POLICY = """You MUST follow these content policies for this session:
- Never generate code that accesses the filesystem outside the working directory
- Always warn before executing destructive operations
- Refuse requests involving personal data extraction"""
def inject_guardrails(**kwargs):
"""Injects policy text into every turn."""
return {"context": POLICY}
def register(ctx):
ctx.register_hook("pre_llm_call", inject_guardrails)
示例:仅观察型钩子(无注入)
"""Analytics plugin — tracks turn metadata without injecting context."""
import logging
logger = logging.getLogger(__name__)
def log_turn(session_id, user_message, model, is_first_turn, **kwargs):
"""Fires before each LLM call. Returns None — no context injected."""
logger.info("Turn: session=%s model=%s first=%s msg_len=%d",
session_id, model, is_first_turn, len(user_message or ""))
# No return → no injection
def register(ctx):
ctx.register_hook("pre_llm_call", log_turn)
多个插件同时返回上下文
当多个插件从 pre_llm_call 返回上下文时,它们的输出将通过双换行符连接,并一同附加到用户消息中。顺序遵循插件发现顺序(按插件目录名称的字母顺序)。
注册 CLI 命令
插件可以添加自己的 hermes <plugin> 子命令树:
def _my_command(args):
"""Handler for hermes my-plugin <subcommand>."""

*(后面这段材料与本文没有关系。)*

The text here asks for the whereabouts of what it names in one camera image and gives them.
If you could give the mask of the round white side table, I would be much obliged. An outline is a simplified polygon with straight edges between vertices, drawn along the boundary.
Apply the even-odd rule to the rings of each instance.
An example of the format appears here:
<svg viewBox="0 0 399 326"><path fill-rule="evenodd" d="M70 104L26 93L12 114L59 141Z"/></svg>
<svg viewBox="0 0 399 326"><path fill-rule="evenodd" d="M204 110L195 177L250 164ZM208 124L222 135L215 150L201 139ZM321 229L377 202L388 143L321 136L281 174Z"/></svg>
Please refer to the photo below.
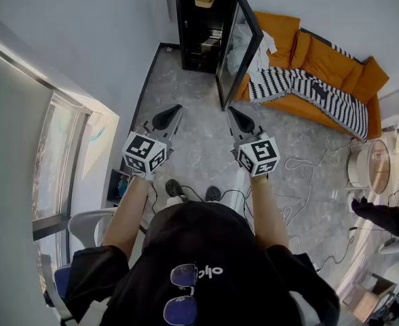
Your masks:
<svg viewBox="0 0 399 326"><path fill-rule="evenodd" d="M352 145L347 174L347 189L366 189L382 194L391 175L391 158L387 145L381 139Z"/></svg>

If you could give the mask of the black t-shirt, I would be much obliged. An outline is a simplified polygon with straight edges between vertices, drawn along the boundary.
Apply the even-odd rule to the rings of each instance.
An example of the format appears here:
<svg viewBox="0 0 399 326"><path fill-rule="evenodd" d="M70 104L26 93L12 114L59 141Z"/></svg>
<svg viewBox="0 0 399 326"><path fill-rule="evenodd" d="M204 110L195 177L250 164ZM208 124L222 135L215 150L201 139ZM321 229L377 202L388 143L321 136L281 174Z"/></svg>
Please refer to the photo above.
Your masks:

sub = getattr(args, "my_command", None)
if sub == "status":
print("All good!")
elif sub == "config":
print("Current config: ...")
else:
print("Usage: hermes my-plugin <status|config>")
def _setup_argparse(subparser):
"""Build the argparse tree for hermes my-plugin."""
subs = subparser.add_subparsers(dest="my_command")
subs.add_parser("status", help="Show plugin status")
subs.add_parser("config", help="Show plugin config")
subparser.set_defaults(func=_my_command)
def register(ctx):
ctx.register_tool(...)
ctx.register_cli_command(
name="my-plugin",
help="Manage my plugin",
setup_fn=_setup_argparse,
handler_fn=_my_command,
)
注册后,用户可以运行 hermes my-plugin status、hermes my-plugin config 等命令。
记忆提供者插件采用基于约定的方式:在插件的 cli.py 文件中添加 register_cli(subparser) 函数。记忆插件发现系统会自动找到它——无需调用 ctx.register_cli_command()。详情请参见 记忆提供者插件指南。
激活提供者控制:记忆插件的 CLI 命令仅在配置中设置为活动 memory.provider 时才会显示。如果用户未配置你的提供者,你的 CLI 命令不会出现在帮助输出中,避免干扰。
通过 pip 发布
对于公开共享插件,请在您的 Python 包中添加入口点:
# pyproject.toml
[project.entry-points."hermes_agent.plugins"]
my-plugin = "my_plugin_package"
pip install hermes-plugin-calculator
# Plugin auto-discovered on next hermes startup
常见错误
处理器未返回 JSON 字符串:
# Wrong — returns a dict
def handler(args, **kwargs):
return {"result": 42}
# Right — returns a JSON string
def handler(args, **kwargs):
return json.dumps({"result": 42})
处理器签名中缺少 **kwargs:
# Wrong — will break if Hermes passes extra context
def handler(args):
...
# Right
def handler(args, **kwargs):
...
处理器抛出异常:
# Wrong — exception propagates, tool call fails
def handler(args, **kwargs):
result = 1 / int(args["value"]) # ZeroDivisionError!
return json.dumps({"result": result})
# Right — catch and return error JSON
def handler(args, **kwargs):
try:
result = 1 / int(args.get("value", 0))
return json.dumps({"result": result})
except Exception as e:
return json.dumps({"error": str(e)})
模式描述过于模糊:
# Bad — model doesn't know when to use it
"description": "Does stuff"
# Good — model knows exactly when and how
"description": "Evaluate a mathematical expression. Use for arithmetic, trig, logarithms. Supports: +, -, *, /, **, sqrt, sin, cos, log, pi, e."